#### WORK TO COMPLETE
Give the number of lines in the material below where the word "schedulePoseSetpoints" shows up, without anything else.

#### INFORMATION SUPPLIED
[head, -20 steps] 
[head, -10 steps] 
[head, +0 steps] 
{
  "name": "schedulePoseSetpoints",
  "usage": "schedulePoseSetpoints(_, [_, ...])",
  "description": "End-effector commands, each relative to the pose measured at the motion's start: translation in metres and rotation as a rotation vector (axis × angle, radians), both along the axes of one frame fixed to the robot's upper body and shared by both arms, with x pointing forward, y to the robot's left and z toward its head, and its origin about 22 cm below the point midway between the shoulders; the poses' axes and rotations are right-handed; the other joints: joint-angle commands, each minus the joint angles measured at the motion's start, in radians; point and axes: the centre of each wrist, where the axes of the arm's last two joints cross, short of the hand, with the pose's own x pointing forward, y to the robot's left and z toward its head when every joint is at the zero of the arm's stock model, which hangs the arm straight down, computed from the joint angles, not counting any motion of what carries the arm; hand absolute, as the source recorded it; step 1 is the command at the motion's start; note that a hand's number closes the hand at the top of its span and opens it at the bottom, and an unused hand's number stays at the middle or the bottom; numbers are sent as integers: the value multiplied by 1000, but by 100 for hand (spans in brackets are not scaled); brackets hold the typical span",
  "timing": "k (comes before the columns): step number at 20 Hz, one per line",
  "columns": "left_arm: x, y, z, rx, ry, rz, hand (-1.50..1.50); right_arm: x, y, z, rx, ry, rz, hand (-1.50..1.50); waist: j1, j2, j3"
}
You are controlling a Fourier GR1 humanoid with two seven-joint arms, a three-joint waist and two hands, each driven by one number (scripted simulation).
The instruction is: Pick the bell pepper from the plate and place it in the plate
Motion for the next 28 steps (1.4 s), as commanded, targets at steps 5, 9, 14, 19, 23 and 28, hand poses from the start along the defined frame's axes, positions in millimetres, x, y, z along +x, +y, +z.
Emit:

#### SOLUTION TO THIS TASK
2